DNA extraction, PCR amplification and sequencing

Total genomic DNA was extracted from plant leaves dried in silica-gel following modified CTAB protocol56. We also extracted genomic DNA from tuber, stem, pseudobulb (total 47 samples from 20 species) dried in silica-gel. For this DNA was extracted following STE-CTAB protocol57. Amplification of DNA regions was performed using a polymerase chain reaction (PCR) following the reference58. The sequencing reactions were performed using the Applied Bio-systems Prism Bigdye Terminator Cycle Sequencing (Applied Bio-systems, Foster City, CA) following the manufacture’s instructions. Primer pairs for PCR and sequencing used in this study are provided in Supplementary Table S3.

Data analysis

Forward and reverse sequencing output files were edited and assembled using ContigExpress Application 6.0 (InforMax, Inc.). Assembled sequences were initially aligned using Clustal X59 and then manually adjusted in BIOEDIT version 760. Altogether twelve barcodes were evaluated including five single loci (ITS, ITS2, matK, rbcL, trnH-psbA) and seven combinations (ITS + matK, ITS + rbcL, ITS2 + matK, ITS2 + rbcL, matK + rbcL, ITS + matK + rbcL, ITS2 + matK + rbcL) using following methods.

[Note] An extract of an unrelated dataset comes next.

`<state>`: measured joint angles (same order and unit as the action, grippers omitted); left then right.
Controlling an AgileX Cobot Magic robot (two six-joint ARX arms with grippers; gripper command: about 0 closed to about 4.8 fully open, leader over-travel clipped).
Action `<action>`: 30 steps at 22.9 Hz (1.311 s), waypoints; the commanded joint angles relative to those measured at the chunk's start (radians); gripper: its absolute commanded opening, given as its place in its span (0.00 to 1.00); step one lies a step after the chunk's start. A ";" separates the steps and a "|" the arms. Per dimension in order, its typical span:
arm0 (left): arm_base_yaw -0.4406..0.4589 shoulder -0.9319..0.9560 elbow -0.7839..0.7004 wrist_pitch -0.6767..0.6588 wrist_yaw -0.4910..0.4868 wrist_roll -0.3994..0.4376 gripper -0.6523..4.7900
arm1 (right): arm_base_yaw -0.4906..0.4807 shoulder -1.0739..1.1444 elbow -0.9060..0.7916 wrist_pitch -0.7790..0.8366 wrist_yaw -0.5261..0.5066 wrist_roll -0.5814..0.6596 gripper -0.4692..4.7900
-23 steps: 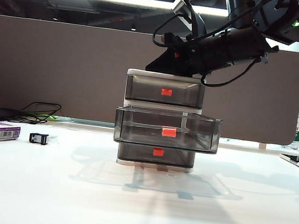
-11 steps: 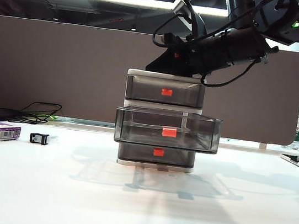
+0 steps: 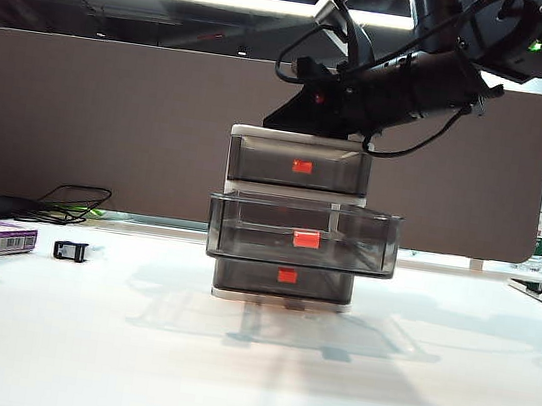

Genetic distance-based method

The genetic pairwise distance for each marker was calculated in MEGA X61 using the Kimura 2-parameter model, and we investigated the minimum interspecific distance and maximum intraspecific distance for each species using custom R script. To detect the barcode gaps, scatter plots were generated using R version 3.6.362. In scatter plots, each dot represents a species and the dot above the 1:1 slope indicates a barcoding gap32,33,63. We counted the number of species having barcoding gaps for each marker; finally these barcode gaps were calculated in percentage. We also used histograms to detect barcoding gaps for every single and multi-loci barcode. Histograms were generated from the distribution of intraspecific and interspecific genetic distances obtained from pairwise summary function using the program TaxonDNA64.

Similarity-based method

To assess the proportion of accurate species identification, best match (BM) and best close match (BCM) functions were implemented in the TaxonDNA64. For BM analysis, identification was considered correct when query and best match sequences were from the same species, ambiguous when they were from both the same and different species, or incorrect when they belonged to different species33,64. For BCM, species identification was considered correct if a query matched all conspecific sequences within the 95% pairwise genetic threshold33,64. In BM and BCM analysis we deleted all species represented by a single sequence.

Tree-based method

To evaluate discriminatory power of single and multi-locus barcodes, unrooted neighbour-joining (NJ) trees were constructed in MEGA X61. For this pairwise deletion based on the p-distance model following protocols for species level discrimination in the closely related species were applied34,64,65. A species was considered successfully identified only when all conspecific individuals formed a monophyletic clade.